Now, for all my reservations borne out of a revived, though cautiously proprietary engagement with my heritage, I still need backup or permission to let go of the “should” and wear whatever I feel actually represents me. So I consult my style crew for their input. Wanting to keep the interaction open-ended, I send a group text asking, “How do you feel about habesha kemis?”
Aside from a couple of comments about feeling “old and traditional,” and like they must behave “more grown-up” when wearing the dress, their answers are overwhelmingly positive, communicating that they feel good, even regal, in the dress.

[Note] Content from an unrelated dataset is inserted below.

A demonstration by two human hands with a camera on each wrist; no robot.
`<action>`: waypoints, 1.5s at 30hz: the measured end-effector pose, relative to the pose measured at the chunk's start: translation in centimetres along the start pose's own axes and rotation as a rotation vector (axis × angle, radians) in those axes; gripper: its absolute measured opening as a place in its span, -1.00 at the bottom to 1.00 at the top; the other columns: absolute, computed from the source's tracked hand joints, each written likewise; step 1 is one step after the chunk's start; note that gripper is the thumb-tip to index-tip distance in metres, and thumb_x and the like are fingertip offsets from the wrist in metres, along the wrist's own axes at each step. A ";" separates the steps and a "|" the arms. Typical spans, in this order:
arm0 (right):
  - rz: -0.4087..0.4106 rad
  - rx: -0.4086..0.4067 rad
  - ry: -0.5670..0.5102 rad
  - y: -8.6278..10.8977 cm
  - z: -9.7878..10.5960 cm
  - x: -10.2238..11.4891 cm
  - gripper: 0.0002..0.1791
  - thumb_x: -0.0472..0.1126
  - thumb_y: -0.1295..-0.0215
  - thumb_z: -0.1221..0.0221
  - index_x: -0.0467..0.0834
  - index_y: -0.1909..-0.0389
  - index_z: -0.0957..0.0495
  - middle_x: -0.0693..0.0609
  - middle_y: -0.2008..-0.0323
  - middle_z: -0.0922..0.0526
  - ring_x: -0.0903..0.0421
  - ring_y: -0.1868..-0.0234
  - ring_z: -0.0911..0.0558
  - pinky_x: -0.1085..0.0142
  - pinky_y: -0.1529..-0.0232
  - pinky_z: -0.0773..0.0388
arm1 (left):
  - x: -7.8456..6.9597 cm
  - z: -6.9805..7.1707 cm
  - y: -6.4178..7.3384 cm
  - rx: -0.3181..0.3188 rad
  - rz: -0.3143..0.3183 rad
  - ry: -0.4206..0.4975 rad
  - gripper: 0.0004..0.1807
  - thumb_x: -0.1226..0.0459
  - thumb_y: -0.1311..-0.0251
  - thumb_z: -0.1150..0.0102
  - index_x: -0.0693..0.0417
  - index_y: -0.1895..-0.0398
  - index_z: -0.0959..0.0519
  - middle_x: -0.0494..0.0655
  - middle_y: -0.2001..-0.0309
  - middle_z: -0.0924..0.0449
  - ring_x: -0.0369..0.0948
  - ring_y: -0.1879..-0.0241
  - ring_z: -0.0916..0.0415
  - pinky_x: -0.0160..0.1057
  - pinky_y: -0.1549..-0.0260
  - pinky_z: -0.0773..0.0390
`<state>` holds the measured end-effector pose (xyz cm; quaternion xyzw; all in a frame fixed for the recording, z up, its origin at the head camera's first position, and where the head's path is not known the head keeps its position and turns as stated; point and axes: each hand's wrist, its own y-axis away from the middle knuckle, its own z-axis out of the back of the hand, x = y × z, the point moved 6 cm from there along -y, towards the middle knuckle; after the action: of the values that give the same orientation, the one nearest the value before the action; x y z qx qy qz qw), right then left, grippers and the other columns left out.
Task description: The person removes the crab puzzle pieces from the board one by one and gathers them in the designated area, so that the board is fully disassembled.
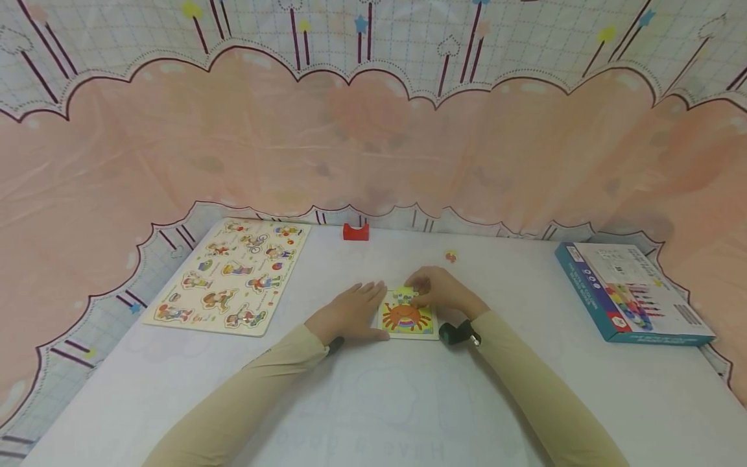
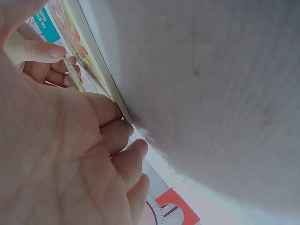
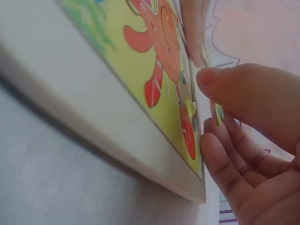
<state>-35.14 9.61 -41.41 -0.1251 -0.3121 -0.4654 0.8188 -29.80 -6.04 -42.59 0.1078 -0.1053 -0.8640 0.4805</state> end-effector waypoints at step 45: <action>-0.094 -0.315 -0.001 4.8 8.8 -7.9 -0.59 -0.20 -0.19 -0.24 -0.29 -0.05 -0.53 -0.27 -0.04 -0.59 -0.20 -0.05 -0.57 -0.02 -0.12 -0.51 | -0.8 0.6 0.4 -0.042 -0.047 -0.104 -0.05 -0.24 -0.16 -0.02 0.09 -0.47 -0.02 -0.04 -0.49 0.03 -0.12 -0.50 0.14 -0.15 -0.48 0.10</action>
<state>-37.52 21.91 -39.12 -0.2372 -0.2412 -0.5463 0.7662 -29.24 -5.46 -41.84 0.0550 -0.1097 -0.8814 0.4561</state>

It’s their portal to feeling a stronger connection to the beauty and strength of their mothers, pride in their heritage, and an uncontrived femininity.
While I can relate to the sentiments, I still can’t connect them to habesha kemis. I feel like an outlier. Yes, I have these emotions too, but only in connection with my parents and grandparents when I think of the choices they made or had imposed on them and how they carried themselves through life. But underneath all the women’s comments, I sense an unspoken message that it is not a garment that complements our everyday diaspora selves. So a few weeks later, I probe deeper and come away with an admission from one of them that we almost never wear the dress by choice, but rather to represent and transmit culture, especially on culturally significant occasions. Sounds like a “should” to me. Otherwise, another tells me, she prefers the simple, loose, and cottony ones that she can throw on around the house to feel comfortable.
For the 15 years she lived abroad and throughout my life, my mother wore fancy habesha kemis — that she collected and maintained with the utmost care — only for special occasions and holidays, like most urban women. She had a bunch made for me too, which I would wear once then put in storage with the ones I had to wear for weddings. At home, and even then not regularly, my mother liked the unadorned style mentioned above: a floor-length, short-sleeved white cotton shift with one line of embroidery around the neck and sleeve, and subtle silver thread laced into the fringed hem. But toward what turned out to be the end of her life, she began to wear only that. I don’t know why; I never asked.
In the time since, I’ve given away almost all our habesha kemis, hers to an Ethiopian charity and mine to the women of the non-Ethiopian half of a wedding party. But I’ve kept all of my mother’s simple ones. They are comfortable, so I wear them a lot at home. But they also interest me on a symbolic level. I like to speculate that once my mother realized one can never really go back home again, she liked the blank slate quality of the dress—so plain it doesn’t even have a front or back. As if it was the true habesha kemis for the uncharted territory that was our diasporic lives.
I see this type of habesha kemis as the cultural garment reflective of our present moment, a template for what we are in the process of becoming from what we started with. One might look at it and think, “Is it or isn’t it habesha kemis?” The same way one might observe the mannerisms or hear the words of a diaspora Ethiopian woman or catch her wearing it in public and, at least momentarily, wonder, “Is she or isn’t she habesha?” This ambiguous quality makes it a perfect fit. It’s just the dress I would choose if I were to wear habesha kemis to represent my true culture.